Maybe a small Transition Syren?
http://www.transitionbikes.com/Syren.cfm

But They say "easily fits women down to 5'0". So it still may be too big. 
Maybe as SMT says put 24's on it and that would give you another inch of clearance.


----------



## norbar (Jun 5, 2007)

Zumbi and Nicolai do custom geo bikes so look at their offers. Zumbi also showed at schladming a smaller f44 mini dh version (haven't seen the name) so it may be a good choice. 

Wasn't also evil doing an xs bike?


----------



## essenmeinstuff (Sep 4, 2007)

Not to sound like a tool, but check out some of the errr "kids" bikes that Norco/Kona etc are making.

http://norco.com/bikes/mountain/shore/bline/

http://konaworld.com/bike.cfm?content=stinky24

Also tbe spec bighit "gromhit" might work.

The frames would be a starting point then change out the parts from there?


----------



## adamm3 (Mar 26, 2007)

I will second the transition syren mostly because my wife and I built her one this year. She is 4'11" and it fits her perfectly. She can straddle it without touching, but as with any longer travel bike, you will have to give up some standover. She was riding an XS Trek Fuel before this. It is her only bike and we ride Northstar on the weekends and ride up and down during the week. We built hers pretty light, but she only weighs 95 lbs, so i don't ever worry about it. It comes in right below 30 lbs with a Fox Talas 36 fork, Fox RP23 shock, Mavic CrossMax ST wheels, SRAM X9 drivetrain, Juicy 7 brakes, Truvativ Stylo OCT 2.2 cranks and 2.35 Nevegal tires.
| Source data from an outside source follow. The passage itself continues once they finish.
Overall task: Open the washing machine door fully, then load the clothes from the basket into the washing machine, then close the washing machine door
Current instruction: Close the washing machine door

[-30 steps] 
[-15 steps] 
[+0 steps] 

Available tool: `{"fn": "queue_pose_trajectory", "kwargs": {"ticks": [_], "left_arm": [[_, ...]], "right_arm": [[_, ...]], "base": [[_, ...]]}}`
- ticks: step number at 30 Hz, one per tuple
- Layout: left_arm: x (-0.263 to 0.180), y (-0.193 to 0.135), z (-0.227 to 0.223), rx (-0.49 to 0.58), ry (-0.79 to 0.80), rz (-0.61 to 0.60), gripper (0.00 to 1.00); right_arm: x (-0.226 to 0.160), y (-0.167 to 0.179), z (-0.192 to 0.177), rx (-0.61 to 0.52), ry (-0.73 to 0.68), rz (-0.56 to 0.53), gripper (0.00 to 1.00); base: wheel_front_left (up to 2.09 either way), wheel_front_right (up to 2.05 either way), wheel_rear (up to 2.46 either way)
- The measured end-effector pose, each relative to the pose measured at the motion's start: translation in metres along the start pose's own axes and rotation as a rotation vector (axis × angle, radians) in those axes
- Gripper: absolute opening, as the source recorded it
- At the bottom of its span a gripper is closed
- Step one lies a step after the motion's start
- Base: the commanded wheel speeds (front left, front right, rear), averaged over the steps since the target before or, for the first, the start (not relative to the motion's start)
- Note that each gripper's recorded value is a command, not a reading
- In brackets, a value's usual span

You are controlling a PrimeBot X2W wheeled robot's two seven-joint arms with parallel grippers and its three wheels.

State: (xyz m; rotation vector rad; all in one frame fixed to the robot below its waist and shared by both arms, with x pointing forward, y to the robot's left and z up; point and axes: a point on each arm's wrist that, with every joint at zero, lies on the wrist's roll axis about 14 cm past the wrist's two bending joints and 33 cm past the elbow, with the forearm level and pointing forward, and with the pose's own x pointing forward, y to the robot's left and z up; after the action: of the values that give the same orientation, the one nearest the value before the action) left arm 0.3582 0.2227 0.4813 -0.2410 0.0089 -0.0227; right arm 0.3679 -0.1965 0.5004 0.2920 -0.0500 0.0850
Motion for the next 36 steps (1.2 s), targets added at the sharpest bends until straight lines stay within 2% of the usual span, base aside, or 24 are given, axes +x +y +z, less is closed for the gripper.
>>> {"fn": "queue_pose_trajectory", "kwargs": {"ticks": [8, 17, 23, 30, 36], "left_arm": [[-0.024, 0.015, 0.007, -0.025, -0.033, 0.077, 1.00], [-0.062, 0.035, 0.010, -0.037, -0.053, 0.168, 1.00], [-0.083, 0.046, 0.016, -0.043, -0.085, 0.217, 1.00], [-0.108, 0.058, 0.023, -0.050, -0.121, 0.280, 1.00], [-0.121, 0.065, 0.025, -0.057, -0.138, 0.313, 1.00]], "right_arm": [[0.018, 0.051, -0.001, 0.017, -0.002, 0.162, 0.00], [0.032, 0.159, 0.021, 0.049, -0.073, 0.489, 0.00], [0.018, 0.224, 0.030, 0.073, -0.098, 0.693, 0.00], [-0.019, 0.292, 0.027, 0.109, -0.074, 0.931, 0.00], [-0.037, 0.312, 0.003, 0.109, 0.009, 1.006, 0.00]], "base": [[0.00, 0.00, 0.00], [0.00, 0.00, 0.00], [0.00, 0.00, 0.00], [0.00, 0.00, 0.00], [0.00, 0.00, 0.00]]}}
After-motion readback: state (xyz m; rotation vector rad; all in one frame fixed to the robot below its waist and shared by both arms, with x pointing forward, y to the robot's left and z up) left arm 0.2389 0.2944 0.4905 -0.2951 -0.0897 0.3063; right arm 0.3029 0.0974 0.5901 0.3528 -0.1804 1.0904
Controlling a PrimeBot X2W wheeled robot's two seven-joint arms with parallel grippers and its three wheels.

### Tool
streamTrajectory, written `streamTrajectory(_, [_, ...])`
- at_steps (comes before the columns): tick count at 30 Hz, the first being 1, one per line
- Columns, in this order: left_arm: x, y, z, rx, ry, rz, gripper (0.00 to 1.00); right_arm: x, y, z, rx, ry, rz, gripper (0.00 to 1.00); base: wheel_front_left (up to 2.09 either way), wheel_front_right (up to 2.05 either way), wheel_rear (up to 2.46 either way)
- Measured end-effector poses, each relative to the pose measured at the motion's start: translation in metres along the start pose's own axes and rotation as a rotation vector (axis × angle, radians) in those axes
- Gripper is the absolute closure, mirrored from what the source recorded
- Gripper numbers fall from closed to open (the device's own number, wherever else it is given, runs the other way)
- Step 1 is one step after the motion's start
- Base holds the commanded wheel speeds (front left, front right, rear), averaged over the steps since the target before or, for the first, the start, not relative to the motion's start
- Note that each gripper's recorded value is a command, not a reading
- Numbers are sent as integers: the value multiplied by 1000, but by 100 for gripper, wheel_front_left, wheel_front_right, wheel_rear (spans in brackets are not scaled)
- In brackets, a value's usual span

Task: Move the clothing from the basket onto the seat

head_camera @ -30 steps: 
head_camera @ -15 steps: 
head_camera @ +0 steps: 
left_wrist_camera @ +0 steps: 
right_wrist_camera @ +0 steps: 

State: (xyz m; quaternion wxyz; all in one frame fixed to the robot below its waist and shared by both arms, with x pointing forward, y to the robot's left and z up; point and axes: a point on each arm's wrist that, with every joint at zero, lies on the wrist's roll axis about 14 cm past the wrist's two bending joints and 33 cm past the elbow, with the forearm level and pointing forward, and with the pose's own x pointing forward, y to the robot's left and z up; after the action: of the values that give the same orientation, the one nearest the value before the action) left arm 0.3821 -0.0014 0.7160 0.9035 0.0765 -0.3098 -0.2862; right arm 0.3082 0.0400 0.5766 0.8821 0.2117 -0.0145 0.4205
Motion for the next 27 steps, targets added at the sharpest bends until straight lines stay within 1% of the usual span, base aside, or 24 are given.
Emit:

this bike has made her a much better rider...it manuals easily and the rear suspension is truly adjustable for lightweights like you guys.

if you have any other q's, i would be glad to help

BTW these guys had a sale going on Syren frames...might want to check to see if they still have it going...I dont have any relationship with them and didnt buy our bike from them.

http://blackrockbicycles.com/


----------



## adamm3 (Mar 26, 2007)

so i just checked and the specialized bike you rode (Grom Hit) and the Syren are very similar in geometry

Grom Hit Head Angle 66.5deg Top Tube 514mm
Syren Head Angle 67deg Top tube 519mm

but the kicker is that you get 160mm front/150mm rear travel on the Syren. the Hit only has 130mm both ends....you also get to use standard 26" wheels...man this is starting to sound like i work for Transition 

I like her bike so much (even thou I can barely ride it around on the street b/c its sooo small) that I will def consider Transition for my next bike...FWIW I ride a specialized SX Trail now

adam


----------



## IttyBittyBetty (Aug 11, 2005)

LUV my Syren - but I'm a whopping 5'1". There are not a lot of really small DH bikes out there. Before I bought, I looked at the ones I could find and took into account their stand over (SO) and top tube length (TT). Here's what I came up with for the small bikes I looked into.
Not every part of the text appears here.